Task prompt:
In the data below, find the line that contains "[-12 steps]" and the line that contains "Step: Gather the". Copy both, plus every line between them, exactly.
###
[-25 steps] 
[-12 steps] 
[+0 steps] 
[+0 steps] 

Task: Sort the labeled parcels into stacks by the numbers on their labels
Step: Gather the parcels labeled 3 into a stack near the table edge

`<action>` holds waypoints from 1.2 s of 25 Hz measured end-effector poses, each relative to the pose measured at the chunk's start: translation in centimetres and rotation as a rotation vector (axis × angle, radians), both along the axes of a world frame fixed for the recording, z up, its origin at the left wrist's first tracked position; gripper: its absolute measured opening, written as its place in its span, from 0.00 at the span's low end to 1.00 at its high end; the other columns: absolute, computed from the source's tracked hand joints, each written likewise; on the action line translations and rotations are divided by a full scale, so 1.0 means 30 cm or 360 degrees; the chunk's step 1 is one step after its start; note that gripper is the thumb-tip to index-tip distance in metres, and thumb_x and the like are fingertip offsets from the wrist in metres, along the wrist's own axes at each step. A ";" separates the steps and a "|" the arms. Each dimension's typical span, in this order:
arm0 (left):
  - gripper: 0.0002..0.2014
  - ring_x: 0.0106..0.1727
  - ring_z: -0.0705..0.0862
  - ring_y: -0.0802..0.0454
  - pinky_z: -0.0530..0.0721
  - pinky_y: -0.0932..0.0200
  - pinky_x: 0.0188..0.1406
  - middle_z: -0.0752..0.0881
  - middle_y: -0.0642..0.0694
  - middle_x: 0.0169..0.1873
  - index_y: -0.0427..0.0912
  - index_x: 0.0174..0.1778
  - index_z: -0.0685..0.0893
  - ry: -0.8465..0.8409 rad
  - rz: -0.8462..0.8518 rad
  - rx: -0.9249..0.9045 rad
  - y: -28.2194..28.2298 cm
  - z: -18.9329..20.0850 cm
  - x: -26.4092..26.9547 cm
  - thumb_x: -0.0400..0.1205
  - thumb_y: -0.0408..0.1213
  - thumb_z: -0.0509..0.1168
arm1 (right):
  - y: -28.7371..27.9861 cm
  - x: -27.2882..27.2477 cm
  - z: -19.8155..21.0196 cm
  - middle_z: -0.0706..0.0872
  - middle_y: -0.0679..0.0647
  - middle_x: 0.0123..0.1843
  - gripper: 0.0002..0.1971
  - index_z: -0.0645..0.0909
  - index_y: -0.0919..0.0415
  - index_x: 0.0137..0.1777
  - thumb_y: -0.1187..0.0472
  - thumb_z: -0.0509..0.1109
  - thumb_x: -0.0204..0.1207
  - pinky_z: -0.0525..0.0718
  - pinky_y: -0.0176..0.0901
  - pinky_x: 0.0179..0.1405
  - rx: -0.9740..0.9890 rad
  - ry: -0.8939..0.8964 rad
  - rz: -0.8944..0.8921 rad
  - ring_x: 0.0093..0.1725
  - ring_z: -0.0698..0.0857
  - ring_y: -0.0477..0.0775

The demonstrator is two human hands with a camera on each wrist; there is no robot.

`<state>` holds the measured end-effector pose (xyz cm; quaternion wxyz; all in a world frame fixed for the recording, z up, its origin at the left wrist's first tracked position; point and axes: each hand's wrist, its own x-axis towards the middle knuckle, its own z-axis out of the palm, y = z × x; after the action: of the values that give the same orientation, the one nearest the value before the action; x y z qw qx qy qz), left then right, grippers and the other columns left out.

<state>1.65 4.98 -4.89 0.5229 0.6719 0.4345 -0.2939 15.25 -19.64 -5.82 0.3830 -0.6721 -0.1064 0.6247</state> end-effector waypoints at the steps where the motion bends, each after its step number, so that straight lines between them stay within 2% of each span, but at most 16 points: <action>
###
Written response:
[-12 steps] 
[+0 steps] 
[+0 steps] 

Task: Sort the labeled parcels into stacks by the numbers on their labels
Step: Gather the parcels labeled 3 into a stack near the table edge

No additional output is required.